I seem to keep coming across the byline of a woman who feels her generation didn’t get what it deserved from preceding generations. Although I won’t set fire to enough money or time to buy and read her book, I feel safe in assuming she feels she and her cohort got less than they deserved from their predecessors. That’s simply not possible, because none of us deserve anything from anybody.

This is another in a long line of entitlements that have proliferated in American life over the past few decades. Others include the idea that a first job after graduating from college “should” pay at least a certain amount, that adversity in any form is “unfair,” and that the world owes us something. These ideas might be reasonable if we could establish that any generation has received something for nothing. Has any generation that has gone off to war received something for nothing in that exchange? What of generations that have experienced economic recession or depression? Were the children forced to work in dangerous conditions during the Industrial Revolution better off than your generation? What of everyone who lived before the advent of Medicare and Medicaid, or general assistance and nutritional support? I suppose the development of penicillin and other antibiotics actually made life worse?
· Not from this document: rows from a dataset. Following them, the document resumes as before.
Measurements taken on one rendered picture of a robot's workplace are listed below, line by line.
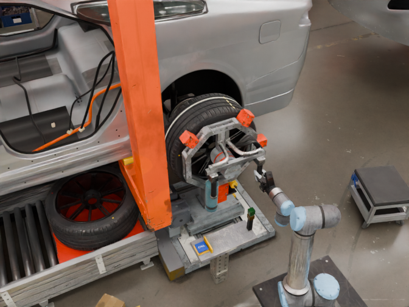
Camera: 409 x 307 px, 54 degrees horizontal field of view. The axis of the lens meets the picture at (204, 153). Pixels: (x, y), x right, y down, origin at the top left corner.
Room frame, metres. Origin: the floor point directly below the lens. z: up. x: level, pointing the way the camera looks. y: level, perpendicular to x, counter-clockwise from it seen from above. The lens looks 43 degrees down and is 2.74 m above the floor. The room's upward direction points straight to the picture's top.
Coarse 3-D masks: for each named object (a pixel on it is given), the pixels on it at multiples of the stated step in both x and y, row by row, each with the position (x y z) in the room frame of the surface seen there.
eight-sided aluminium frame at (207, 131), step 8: (232, 120) 2.07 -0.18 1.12; (208, 128) 1.99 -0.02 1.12; (216, 128) 1.99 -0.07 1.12; (224, 128) 2.00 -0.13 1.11; (232, 128) 2.03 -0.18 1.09; (240, 128) 2.06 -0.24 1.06; (248, 128) 2.09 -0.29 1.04; (200, 136) 1.97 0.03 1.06; (208, 136) 1.95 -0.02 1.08; (256, 136) 2.11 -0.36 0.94; (200, 144) 1.93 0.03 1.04; (184, 152) 1.92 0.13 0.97; (192, 152) 1.90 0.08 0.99; (184, 160) 1.89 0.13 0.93; (184, 168) 1.92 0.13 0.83; (184, 176) 1.91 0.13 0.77; (192, 176) 1.95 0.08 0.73; (192, 184) 1.90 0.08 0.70; (200, 184) 1.93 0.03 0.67
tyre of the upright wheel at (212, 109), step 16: (208, 96) 2.25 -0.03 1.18; (224, 96) 2.30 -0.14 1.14; (176, 112) 2.17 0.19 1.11; (192, 112) 2.11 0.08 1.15; (208, 112) 2.08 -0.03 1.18; (224, 112) 2.10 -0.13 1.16; (176, 128) 2.06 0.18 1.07; (192, 128) 2.00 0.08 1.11; (176, 144) 1.96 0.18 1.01; (176, 160) 1.94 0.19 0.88
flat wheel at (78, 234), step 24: (96, 168) 2.25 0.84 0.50; (48, 192) 2.00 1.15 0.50; (72, 192) 2.01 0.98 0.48; (96, 192) 2.04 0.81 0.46; (120, 192) 2.14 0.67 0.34; (48, 216) 1.78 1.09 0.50; (72, 216) 1.80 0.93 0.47; (120, 216) 1.77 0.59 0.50; (72, 240) 1.65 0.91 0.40; (96, 240) 1.65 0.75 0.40; (120, 240) 1.73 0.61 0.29
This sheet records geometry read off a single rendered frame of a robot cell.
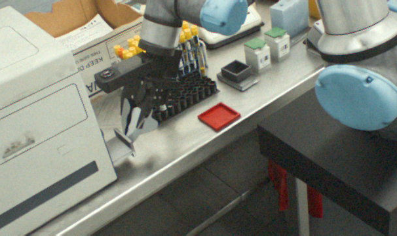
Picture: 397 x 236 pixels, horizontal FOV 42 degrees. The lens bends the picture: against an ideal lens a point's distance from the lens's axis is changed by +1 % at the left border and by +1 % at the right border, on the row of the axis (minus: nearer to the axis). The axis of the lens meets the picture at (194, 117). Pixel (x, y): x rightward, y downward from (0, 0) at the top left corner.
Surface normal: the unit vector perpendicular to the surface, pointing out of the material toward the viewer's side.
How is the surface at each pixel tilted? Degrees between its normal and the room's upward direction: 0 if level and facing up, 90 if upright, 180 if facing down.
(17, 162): 90
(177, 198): 7
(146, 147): 0
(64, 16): 87
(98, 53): 94
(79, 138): 90
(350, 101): 98
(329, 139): 4
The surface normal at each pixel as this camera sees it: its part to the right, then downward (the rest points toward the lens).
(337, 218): -0.79, 0.47
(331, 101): -0.59, 0.66
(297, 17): 0.68, 0.35
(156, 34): -0.13, 0.29
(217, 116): -0.16, -0.79
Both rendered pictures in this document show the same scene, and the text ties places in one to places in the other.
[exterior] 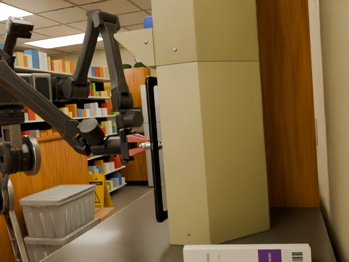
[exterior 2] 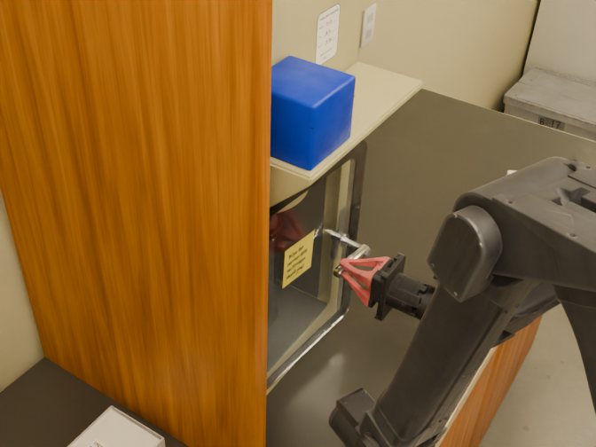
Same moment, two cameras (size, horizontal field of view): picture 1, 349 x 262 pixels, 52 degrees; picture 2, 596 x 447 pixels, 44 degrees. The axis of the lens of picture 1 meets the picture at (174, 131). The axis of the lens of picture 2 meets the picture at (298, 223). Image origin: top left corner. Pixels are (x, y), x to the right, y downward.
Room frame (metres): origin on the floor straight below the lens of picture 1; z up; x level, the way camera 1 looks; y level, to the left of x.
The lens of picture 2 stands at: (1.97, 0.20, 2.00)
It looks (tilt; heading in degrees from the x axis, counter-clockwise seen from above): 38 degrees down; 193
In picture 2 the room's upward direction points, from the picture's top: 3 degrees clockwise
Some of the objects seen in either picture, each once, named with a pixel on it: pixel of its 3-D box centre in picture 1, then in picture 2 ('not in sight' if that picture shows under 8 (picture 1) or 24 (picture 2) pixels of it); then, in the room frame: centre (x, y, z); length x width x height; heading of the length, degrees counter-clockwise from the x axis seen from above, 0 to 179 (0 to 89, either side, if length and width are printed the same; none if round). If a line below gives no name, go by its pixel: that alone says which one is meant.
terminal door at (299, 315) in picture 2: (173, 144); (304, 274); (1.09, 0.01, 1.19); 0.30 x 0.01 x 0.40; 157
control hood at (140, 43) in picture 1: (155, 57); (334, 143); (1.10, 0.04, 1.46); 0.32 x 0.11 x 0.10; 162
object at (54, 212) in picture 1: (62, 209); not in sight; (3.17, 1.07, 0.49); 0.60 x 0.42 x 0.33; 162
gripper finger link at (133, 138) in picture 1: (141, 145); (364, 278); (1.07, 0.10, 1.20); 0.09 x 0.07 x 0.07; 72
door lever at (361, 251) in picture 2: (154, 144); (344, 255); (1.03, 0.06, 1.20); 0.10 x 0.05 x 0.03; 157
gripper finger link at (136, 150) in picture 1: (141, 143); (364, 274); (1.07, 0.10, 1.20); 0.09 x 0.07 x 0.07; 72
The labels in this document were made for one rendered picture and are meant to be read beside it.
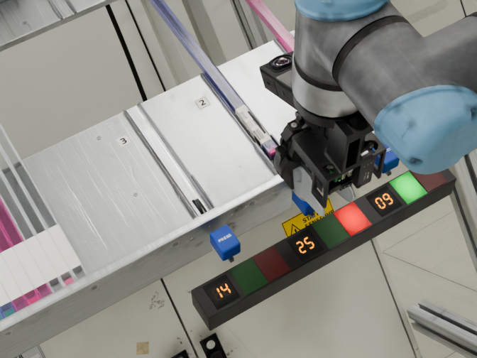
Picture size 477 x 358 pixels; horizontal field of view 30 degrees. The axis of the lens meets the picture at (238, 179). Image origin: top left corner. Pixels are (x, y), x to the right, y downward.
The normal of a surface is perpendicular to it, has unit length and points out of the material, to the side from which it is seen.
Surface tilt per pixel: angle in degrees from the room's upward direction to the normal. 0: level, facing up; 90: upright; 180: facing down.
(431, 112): 49
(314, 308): 90
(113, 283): 134
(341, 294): 90
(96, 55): 90
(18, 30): 44
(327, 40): 67
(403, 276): 0
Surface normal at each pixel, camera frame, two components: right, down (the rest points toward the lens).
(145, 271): 0.52, 0.71
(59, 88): 0.36, 0.14
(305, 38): -0.87, 0.42
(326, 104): -0.22, 0.82
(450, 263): -0.37, -0.88
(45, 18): -0.01, -0.54
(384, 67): -0.43, -0.29
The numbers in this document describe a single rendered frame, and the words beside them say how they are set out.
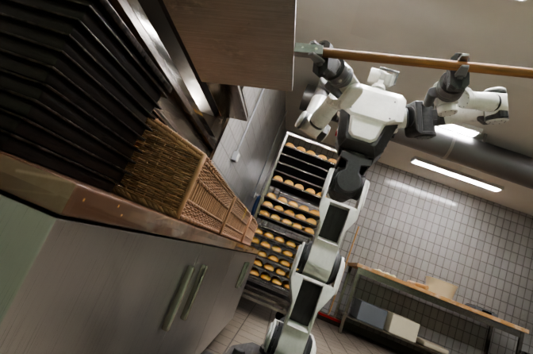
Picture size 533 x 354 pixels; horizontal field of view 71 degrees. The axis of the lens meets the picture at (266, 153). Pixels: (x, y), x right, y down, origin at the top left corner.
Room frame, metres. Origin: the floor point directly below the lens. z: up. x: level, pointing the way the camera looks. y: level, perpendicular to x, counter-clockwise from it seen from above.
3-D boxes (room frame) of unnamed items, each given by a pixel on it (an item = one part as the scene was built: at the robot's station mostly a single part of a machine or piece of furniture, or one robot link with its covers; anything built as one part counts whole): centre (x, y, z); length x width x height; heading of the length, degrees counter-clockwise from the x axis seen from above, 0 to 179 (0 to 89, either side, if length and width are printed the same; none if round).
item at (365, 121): (1.58, -0.37, 1.27); 0.34 x 0.30 x 0.36; 77
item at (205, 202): (1.12, 0.32, 0.72); 0.56 x 0.49 x 0.28; 173
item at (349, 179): (1.61, -0.37, 1.01); 0.28 x 0.13 x 0.18; 172
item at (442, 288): (5.28, -2.96, 1.01); 0.43 x 0.43 x 0.21
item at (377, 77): (1.52, -0.35, 1.47); 0.10 x 0.07 x 0.09; 77
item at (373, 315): (5.33, -2.11, 0.35); 0.50 x 0.36 x 0.24; 172
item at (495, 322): (5.23, -2.80, 0.45); 2.20 x 0.80 x 0.90; 82
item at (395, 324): (5.27, -2.52, 0.35); 0.50 x 0.36 x 0.24; 173
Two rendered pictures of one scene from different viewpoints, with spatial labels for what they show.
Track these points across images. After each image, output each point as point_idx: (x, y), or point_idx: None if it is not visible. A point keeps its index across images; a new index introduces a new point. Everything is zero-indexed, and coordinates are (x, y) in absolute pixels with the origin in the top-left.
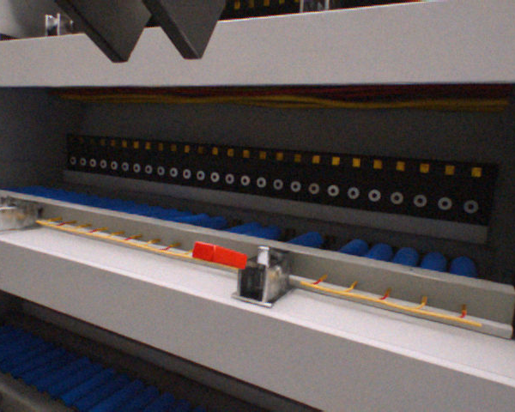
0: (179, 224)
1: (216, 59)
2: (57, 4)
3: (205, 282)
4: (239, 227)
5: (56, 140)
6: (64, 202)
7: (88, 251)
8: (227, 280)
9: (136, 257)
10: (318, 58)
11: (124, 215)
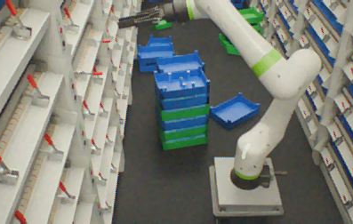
0: (79, 49)
1: (88, 17)
2: (125, 28)
3: (92, 50)
4: None
5: None
6: (73, 67)
7: (87, 63)
8: (89, 48)
9: (85, 58)
10: (91, 10)
11: (77, 56)
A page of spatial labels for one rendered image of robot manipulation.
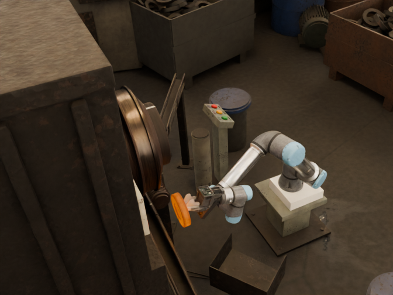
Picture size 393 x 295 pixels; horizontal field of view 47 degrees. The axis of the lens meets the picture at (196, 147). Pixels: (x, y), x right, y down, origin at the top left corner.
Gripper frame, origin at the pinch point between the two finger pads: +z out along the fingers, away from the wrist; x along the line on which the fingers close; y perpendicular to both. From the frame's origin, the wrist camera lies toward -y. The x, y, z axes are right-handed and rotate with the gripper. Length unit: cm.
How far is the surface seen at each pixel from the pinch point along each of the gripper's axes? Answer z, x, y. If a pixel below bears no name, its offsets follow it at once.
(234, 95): -101, -124, -18
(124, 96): 24, -21, 45
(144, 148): 20.8, -0.8, 33.3
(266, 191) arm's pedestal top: -81, -36, -35
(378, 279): -85, 49, -19
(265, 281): -28.7, 35.6, -17.8
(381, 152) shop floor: -200, -56, -34
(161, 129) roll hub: 10.6, -10.5, 34.9
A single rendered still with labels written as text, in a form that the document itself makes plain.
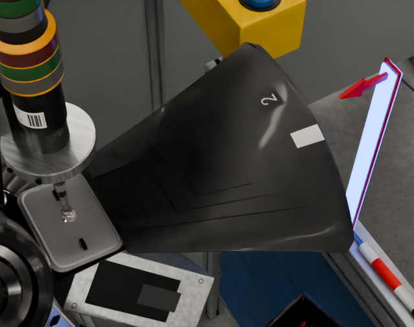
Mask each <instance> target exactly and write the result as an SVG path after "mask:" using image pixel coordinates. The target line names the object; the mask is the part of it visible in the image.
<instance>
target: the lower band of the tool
mask: <svg viewBox="0 0 414 327"><path fill-rule="evenodd" d="M45 14H46V16H47V19H48V26H47V30H46V31H45V33H44V34H43V35H42V36H41V37H40V38H38V39H37V40H35V41H33V42H31V43H27V44H24V45H10V44H7V43H3V42H1V41H0V51H1V52H2V53H6V54H10V55H25V54H29V53H33V52H35V51H37V50H39V49H41V48H42V47H44V46H46V45H47V44H48V43H49V42H50V41H51V39H52V38H53V36H54V34H55V30H56V23H55V19H54V17H53V16H52V14H51V13H50V12H49V11H48V10H46V9H45ZM57 48H58V47H57ZM56 50H57V49H56ZM55 52H56V51H55ZM55 52H54V53H53V55H54V54H55ZM53 55H52V56H53ZM52 56H51V57H52ZM51 57H50V58H51ZM50 58H48V59H47V60H46V61H48V60H49V59H50ZM46 61H44V62H42V63H41V64H43V63H45V62H46ZM0 64H1V63H0ZM41 64H38V65H35V66H31V67H10V66H6V65H4V64H2V65H4V66H6V67H10V68H14V69H28V68H32V67H36V66H39V65H41ZM59 64H60V63H59ZM59 64H58V66H59ZM58 66H57V67H58ZM57 67H56V68H57ZM56 68H55V70H56ZM55 70H54V71H55ZM54 71H52V72H51V73H53V72H54ZM51 73H50V74H51ZM50 74H48V75H47V76H45V77H48V76H49V75H50ZM2 76H3V75H2ZM63 76H64V73H63V75H62V77H63ZM45 77H43V78H40V79H38V80H41V79H44V78H45ZM62 77H61V79H60V80H59V81H58V82H57V83H56V84H55V85H54V86H53V87H52V88H50V89H48V90H46V91H44V92H41V93H37V94H32V95H24V94H18V93H14V92H12V91H10V90H8V89H6V88H5V87H4V86H3V87H4V88H5V89H6V90H8V91H9V92H10V93H13V94H15V95H19V96H24V97H33V96H37V95H42V94H45V93H47V92H48V91H51V90H52V89H53V88H55V87H56V86H57V85H58V84H59V83H60V81H61V80H62ZM5 78H6V77H5ZM6 79H8V78H6ZM8 80H11V79H8ZM38 80H32V81H26V82H35V81H38ZM11 81H14V82H22V81H16V80H11Z"/></svg>
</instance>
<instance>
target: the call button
mask: <svg viewBox="0 0 414 327"><path fill-rule="evenodd" d="M245 1H246V2H247V3H248V4H249V5H252V6H255V7H266V6H269V5H271V4H273V3H274V1H275V0H245Z"/></svg>
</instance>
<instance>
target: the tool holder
mask: <svg viewBox="0 0 414 327"><path fill-rule="evenodd" d="M66 108H67V124H68V127H69V134H70V136H69V141H68V143H67V145H66V146H65V147H64V148H63V149H61V150H60V151H58V152H55V153H52V154H40V153H37V152H34V151H33V150H32V149H30V147H29V146H28V145H27V141H26V139H25V135H24V132H23V129H22V128H21V126H20V125H19V122H18V119H17V116H16V113H15V110H14V106H13V102H12V98H11V95H10V92H9V91H8V90H6V89H5V88H4V87H3V85H2V84H1V82H0V136H1V151H2V153H3V157H4V159H5V162H6V164H7V166H8V168H7V169H6V170H7V171H8V172H9V173H14V174H15V175H16V176H18V177H19V178H21V179H23V180H26V181H28V182H32V183H35V184H38V185H41V184H55V183H59V182H63V181H66V180H69V179H70V178H73V177H74V176H77V175H78V174H79V173H81V172H82V171H83V170H84V169H85V168H87V166H88V165H89V164H90V162H91V161H92V159H93V157H94V155H95V152H96V149H97V136H96V132H95V127H94V124H93V121H92V120H91V118H90V117H89V115H88V114H87V113H86V112H85V111H84V110H82V109H81V108H79V107H78V106H75V105H73V104H70V103H67V102H66Z"/></svg>
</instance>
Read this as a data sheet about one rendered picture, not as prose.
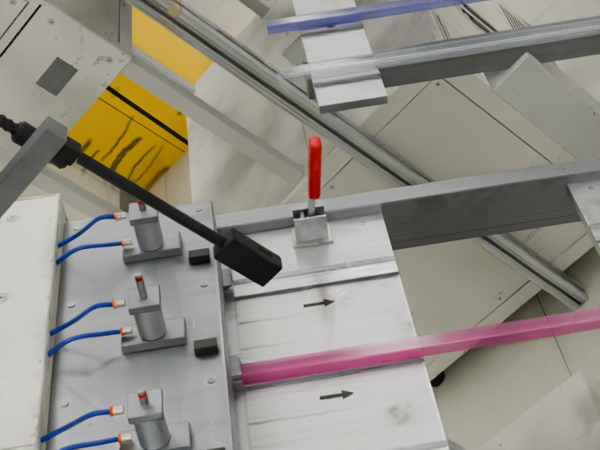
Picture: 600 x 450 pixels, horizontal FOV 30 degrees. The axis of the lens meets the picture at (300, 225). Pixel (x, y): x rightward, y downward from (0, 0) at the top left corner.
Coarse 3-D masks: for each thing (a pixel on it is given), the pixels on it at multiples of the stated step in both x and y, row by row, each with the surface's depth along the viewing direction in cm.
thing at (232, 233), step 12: (228, 240) 75; (240, 240) 75; (252, 240) 76; (216, 252) 76; (228, 252) 75; (240, 252) 75; (252, 252) 76; (264, 252) 76; (228, 264) 76; (240, 264) 76; (252, 264) 76; (264, 264) 76; (276, 264) 77; (252, 276) 77; (264, 276) 77
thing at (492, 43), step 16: (512, 32) 118; (528, 32) 118; (544, 32) 117; (560, 32) 117; (576, 32) 117; (592, 32) 118; (416, 48) 117; (432, 48) 117; (448, 48) 117; (464, 48) 117; (480, 48) 117; (496, 48) 117; (320, 64) 117; (336, 64) 117; (352, 64) 116; (368, 64) 117; (384, 64) 117; (400, 64) 117; (288, 80) 117
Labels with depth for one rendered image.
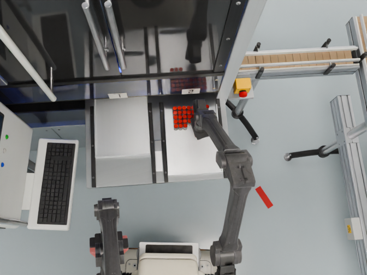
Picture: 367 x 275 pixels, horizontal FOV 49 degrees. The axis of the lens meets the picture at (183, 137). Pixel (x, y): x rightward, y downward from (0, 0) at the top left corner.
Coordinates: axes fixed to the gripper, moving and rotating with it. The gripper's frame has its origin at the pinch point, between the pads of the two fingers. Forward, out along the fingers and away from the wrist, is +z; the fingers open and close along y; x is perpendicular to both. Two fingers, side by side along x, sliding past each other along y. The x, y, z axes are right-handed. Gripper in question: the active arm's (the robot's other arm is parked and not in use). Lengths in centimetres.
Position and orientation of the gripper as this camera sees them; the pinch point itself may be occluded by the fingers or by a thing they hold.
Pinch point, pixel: (199, 132)
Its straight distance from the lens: 191.6
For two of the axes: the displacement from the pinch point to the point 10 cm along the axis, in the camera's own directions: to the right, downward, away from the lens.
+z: -0.2, 2.5, 9.7
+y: -3.2, -9.2, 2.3
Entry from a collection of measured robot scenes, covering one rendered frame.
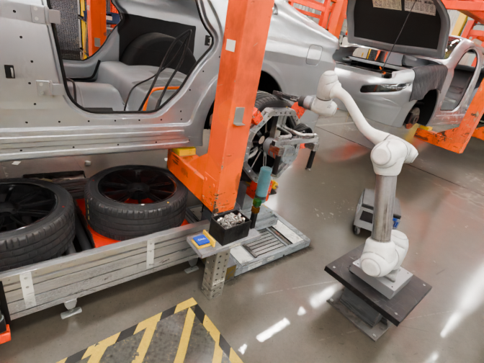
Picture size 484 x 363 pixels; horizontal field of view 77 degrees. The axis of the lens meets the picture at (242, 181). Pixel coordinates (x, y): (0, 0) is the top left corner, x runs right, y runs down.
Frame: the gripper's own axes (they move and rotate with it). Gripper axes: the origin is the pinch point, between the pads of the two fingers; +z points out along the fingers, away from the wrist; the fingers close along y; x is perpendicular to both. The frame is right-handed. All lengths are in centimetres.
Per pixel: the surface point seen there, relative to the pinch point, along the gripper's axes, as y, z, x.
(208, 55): -26, 44, 14
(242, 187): 0, 9, -78
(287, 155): -13.9, -22.5, -34.9
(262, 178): -24, -13, -54
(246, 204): 2, 2, -92
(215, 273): -74, -17, -101
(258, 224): 3, -12, -104
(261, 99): -11.8, 5.9, -4.7
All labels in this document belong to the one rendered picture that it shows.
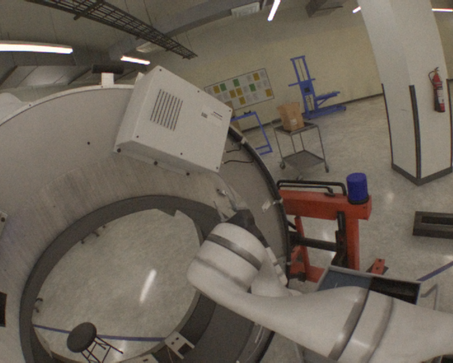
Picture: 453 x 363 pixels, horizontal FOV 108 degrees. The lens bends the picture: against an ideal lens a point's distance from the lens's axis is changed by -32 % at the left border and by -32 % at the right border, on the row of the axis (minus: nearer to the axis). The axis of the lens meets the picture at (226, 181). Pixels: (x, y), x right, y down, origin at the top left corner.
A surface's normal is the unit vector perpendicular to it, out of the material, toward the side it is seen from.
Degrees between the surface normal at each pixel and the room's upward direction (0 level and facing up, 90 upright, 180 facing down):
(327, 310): 15
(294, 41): 90
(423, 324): 23
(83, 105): 90
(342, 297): 8
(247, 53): 90
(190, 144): 90
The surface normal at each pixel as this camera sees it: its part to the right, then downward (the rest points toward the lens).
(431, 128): -0.07, 0.38
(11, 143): 0.69, 0.03
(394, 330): -0.30, -0.66
To be clear, each generation has its particular challenges and particular blessings. Those challenges are how human beings learn and grow. While it may seem to us that preceding generations had things easier than ours does, an objective examination and a broad view show that belief to be primarily the result of a self-pity that is most unattractive. We all stand on the shoulders of the generations that went before us. None of us deserves anything we don’t earn. If we receive something we didn’t earn, that’s grace – something we would all do well to remember on Thanksgiving Day, and throughout the year.